Records drawn from a dataset:

********

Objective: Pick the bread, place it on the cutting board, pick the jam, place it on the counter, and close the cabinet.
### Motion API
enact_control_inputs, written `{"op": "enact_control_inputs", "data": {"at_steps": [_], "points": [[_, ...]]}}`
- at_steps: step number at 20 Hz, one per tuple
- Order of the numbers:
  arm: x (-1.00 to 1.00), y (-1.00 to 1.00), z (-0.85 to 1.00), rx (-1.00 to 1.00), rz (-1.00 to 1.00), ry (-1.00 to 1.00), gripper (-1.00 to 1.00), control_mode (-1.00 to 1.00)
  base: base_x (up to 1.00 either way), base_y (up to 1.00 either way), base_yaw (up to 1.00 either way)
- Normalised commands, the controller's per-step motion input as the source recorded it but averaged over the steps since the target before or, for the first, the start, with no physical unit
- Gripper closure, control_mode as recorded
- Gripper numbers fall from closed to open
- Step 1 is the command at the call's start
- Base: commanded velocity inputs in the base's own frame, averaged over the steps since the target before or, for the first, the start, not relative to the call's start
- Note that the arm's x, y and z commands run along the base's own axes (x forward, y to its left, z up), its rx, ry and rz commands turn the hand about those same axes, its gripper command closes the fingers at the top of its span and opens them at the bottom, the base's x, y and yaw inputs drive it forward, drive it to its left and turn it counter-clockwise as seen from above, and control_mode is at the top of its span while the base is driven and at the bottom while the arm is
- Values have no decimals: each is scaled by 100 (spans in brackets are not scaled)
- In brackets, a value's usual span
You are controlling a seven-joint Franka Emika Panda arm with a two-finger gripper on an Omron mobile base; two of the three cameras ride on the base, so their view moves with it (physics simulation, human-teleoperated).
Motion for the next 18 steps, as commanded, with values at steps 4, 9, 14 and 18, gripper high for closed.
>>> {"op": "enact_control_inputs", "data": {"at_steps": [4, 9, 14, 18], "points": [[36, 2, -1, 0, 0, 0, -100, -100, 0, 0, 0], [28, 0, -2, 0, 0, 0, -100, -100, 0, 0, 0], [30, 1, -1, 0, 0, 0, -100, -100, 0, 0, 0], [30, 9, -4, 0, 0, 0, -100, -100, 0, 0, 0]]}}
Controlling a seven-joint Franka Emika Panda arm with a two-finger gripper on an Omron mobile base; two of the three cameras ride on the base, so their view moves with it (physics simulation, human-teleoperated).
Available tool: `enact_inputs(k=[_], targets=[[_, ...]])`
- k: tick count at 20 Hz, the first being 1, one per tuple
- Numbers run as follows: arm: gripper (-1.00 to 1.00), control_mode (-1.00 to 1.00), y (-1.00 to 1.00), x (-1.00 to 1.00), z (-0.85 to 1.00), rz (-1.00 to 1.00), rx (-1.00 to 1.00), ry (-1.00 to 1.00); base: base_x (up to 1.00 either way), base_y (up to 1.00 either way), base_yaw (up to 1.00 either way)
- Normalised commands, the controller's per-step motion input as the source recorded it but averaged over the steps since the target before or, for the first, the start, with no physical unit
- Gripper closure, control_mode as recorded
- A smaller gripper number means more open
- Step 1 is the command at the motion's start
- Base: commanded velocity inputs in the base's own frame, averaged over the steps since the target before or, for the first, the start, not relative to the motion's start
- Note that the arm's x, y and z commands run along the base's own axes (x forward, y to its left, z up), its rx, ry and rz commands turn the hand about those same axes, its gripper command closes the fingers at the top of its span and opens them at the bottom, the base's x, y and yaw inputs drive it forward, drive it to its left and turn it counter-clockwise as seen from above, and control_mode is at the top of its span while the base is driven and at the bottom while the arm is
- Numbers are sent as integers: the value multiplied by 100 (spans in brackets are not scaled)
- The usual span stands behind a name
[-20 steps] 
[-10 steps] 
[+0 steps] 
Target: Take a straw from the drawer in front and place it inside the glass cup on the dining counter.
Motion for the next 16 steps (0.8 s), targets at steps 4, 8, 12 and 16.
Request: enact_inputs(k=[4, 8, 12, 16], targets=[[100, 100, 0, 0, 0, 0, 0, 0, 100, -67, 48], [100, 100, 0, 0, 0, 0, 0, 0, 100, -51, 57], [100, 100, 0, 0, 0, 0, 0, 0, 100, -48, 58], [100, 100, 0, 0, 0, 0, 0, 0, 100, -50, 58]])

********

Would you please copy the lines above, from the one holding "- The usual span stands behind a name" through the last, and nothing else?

Exercise output:
- The usual span stands behind a name
[-20 steps] 
[-10 steps] 
[+0 steps] 
Target: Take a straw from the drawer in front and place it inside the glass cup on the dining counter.
Motion for the next 16 steps (0.8 s), targets at steps 4, 8, 12 and 16.
Request: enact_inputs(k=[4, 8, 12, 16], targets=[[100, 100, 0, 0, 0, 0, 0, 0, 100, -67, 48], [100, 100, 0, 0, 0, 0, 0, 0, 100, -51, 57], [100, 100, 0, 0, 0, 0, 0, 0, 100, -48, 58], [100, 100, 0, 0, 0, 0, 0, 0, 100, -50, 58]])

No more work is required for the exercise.